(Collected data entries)

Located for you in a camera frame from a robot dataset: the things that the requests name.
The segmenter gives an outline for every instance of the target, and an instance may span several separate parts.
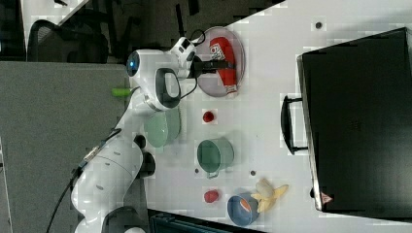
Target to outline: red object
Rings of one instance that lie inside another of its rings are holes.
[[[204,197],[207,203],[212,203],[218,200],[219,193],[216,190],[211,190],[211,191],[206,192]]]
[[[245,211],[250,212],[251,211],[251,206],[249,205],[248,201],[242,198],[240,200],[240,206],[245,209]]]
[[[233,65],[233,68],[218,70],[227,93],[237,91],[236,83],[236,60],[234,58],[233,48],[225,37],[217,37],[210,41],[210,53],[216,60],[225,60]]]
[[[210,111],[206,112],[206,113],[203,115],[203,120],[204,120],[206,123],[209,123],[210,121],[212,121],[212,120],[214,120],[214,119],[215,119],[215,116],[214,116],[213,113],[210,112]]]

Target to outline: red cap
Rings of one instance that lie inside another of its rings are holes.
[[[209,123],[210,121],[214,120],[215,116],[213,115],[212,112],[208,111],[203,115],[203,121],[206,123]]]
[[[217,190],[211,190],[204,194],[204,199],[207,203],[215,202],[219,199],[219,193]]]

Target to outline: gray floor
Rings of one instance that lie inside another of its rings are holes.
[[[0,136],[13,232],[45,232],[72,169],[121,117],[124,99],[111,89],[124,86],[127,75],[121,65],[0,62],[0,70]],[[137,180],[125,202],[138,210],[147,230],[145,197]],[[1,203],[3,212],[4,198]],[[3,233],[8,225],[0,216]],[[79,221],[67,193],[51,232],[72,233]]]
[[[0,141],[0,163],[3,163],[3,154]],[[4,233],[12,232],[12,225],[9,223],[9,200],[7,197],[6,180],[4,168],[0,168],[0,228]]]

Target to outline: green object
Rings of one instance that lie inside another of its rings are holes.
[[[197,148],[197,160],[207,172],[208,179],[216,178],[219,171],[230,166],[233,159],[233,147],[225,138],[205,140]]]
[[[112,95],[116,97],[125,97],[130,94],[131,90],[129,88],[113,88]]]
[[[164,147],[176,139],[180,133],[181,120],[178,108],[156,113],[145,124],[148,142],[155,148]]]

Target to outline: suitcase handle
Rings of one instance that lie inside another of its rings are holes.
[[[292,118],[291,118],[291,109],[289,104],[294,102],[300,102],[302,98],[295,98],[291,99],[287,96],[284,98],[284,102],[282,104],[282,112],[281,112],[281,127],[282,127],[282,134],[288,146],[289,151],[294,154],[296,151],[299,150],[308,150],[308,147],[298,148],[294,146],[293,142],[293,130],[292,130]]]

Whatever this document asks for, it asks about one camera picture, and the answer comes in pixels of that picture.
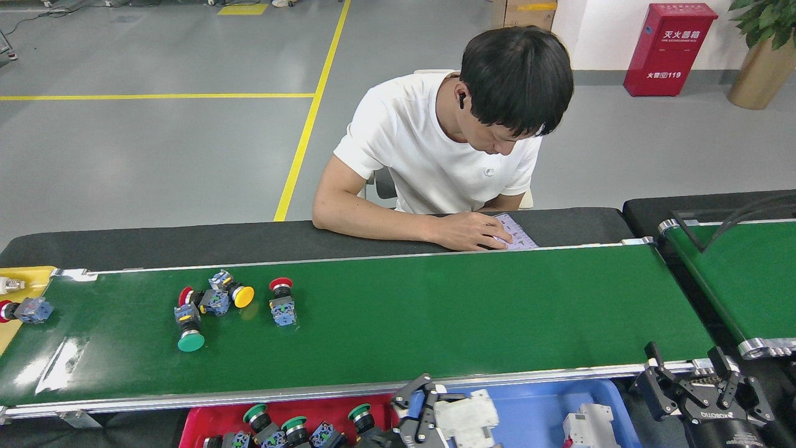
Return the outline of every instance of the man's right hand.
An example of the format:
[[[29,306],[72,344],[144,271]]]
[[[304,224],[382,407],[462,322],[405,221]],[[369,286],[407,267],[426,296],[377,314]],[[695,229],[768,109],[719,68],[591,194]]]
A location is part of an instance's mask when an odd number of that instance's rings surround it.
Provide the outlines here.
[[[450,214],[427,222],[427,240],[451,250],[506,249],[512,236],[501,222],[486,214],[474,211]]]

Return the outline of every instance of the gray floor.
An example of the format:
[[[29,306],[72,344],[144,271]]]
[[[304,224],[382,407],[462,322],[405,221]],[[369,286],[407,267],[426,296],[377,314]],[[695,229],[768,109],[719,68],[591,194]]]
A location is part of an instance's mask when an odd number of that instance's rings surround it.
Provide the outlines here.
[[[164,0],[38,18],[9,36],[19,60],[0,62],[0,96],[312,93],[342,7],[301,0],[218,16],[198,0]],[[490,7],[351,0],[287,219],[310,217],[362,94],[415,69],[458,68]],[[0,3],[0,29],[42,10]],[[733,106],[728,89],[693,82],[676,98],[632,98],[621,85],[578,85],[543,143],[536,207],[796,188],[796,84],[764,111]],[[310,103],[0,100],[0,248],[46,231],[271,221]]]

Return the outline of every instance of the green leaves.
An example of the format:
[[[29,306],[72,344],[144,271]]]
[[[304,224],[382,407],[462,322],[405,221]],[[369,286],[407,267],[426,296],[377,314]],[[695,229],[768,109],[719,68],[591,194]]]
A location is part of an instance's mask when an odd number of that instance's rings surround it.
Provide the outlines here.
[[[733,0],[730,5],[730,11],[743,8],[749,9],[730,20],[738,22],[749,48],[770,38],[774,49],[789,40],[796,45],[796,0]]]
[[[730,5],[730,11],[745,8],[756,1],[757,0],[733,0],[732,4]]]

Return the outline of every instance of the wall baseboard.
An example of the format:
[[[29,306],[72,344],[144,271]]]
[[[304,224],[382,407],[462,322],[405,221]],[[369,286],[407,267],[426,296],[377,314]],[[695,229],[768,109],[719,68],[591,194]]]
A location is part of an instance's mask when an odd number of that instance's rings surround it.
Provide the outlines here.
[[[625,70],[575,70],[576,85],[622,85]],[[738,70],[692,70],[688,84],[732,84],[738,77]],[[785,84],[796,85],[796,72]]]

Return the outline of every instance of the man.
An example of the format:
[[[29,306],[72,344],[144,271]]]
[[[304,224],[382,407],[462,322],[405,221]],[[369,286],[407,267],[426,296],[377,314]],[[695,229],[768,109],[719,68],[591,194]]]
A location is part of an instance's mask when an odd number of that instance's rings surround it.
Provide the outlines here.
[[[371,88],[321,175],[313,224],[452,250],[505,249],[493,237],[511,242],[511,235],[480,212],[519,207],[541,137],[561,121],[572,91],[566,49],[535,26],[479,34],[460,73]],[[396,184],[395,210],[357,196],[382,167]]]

_WHAT IS REQUIRED_. Out of the entries, pull every line that mentions "floor".

_TASK OUTPUT_.
Target to outline: gray floor
Return the outline of every instance of the gray floor.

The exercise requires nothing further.